> _YOUR INSTRUCTIONS_:
All of the lines below should be output exactly as shown.
**** DATA PROVIDED ****
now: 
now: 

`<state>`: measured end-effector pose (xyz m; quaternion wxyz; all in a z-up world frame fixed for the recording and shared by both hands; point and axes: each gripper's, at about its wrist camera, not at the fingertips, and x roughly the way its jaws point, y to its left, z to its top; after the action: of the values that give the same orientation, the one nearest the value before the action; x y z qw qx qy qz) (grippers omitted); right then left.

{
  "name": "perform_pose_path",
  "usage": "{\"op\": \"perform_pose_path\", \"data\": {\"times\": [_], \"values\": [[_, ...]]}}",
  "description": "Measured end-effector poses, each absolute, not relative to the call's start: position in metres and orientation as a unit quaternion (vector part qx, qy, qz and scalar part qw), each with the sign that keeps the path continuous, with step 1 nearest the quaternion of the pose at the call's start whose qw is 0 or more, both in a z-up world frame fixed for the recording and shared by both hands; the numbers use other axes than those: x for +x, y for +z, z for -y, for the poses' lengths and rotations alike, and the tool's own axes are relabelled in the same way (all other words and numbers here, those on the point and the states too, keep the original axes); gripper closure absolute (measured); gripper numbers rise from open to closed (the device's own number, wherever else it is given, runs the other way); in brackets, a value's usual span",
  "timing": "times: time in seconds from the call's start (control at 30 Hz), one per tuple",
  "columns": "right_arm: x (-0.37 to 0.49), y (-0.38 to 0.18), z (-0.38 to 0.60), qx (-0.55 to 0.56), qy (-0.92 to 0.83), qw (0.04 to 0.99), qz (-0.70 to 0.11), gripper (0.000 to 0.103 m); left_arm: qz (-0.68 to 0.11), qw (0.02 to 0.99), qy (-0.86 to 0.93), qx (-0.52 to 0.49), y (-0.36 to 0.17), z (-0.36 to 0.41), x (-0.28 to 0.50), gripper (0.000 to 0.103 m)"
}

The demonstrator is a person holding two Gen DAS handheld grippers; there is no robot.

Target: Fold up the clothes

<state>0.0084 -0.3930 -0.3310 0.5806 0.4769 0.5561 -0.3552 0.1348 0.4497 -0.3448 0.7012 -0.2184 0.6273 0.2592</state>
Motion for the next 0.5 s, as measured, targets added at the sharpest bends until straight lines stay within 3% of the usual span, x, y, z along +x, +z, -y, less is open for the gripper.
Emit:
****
> _ANSWER BELOW_:
now: 
now: 

`<state>`: measured end-effector pose (xyz m; quaternion wxyz; all in a z-up world frame fixed for the recording and shared by both hands; point and axes: each gripper's, at about its wrist camera, not at the fingertips, and x roughly the way its jaws point, y to its left, z to its top; after the action: of the values that give the same orientation, the one nearest the value before the action; x y z qw qx qy qz) (grippers omitted); right then left.

{
  "name": "perform_pose_path",
  "usage": "{\"op\": \"perform_pose_path\", \"data\": {\"times\": [_], \"values\": [[_, ...]]}}",
  "description": "Measured end-effector poses, each absolute, not relative to the call's start: position in metres and orientation as a unit quaternion (vector part qx, qy, qz and scalar part qw), each with the sign that keeps the path continuous, with step 1 nearest the quaternion of the pose at the call's start whose qw is 0 or more, both in a z-up world frame fixed for the recording and shared by both hands; the numbers use other axes than those: x for +x, y for +z, z for -y, for the poses' lengths and rotations alike, and the tool's own axes are relabelled in the same way (all other words and numbers here, those on the point and the states too, keep the original axes); gripper closure absolute (measured); gripper numbers rise from open to closed (the device's own number, wherever else it is given, runs the other way); in brackets, a value's usual span",
  "timing": "times: time in seconds from the call's start (control at 30 Hz), one per tuple",
  "columns": "right_arm: x (-0.37 to 0.49), y (-0.38 to 0.18), z (-0.38 to 0.60), qx (-0.55 to 0.56), qy (-0.92 to 0.83), qw (0.04 to 0.99), qz (-0.70 to 0.11), gripper (0.000 to 0.103 m); left_arm: qz (-0.68 to 0.11), qw (0.02 to 0.99), qy (-0.86 to 0.93), qx (-0.52 to 0.49), y (-0.36 to 0.17), z (-0.36 to 0.41), x (-0.28 to 0.50), gripper (0.000 to 0.103 m)"
}

The demonstrator is a person holding two Gen DAS handheld grippers; there is no robot.

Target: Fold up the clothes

<state>0.0084 -0.3930 -0.3310 0.5806 0.4769 0.5561 -0.3552 0.1348 0.4497 -0.3448 0.7012 -0.2184 0.6273 0.2592</state>
Motion for the next 0.5 s, as measured, targets added at the sharpest bends until straight lines stay within 3% of the usual span, x, y, z along +x, +z, -y, less is open for the gripper.
Emit:

The response to the exercise is now finished.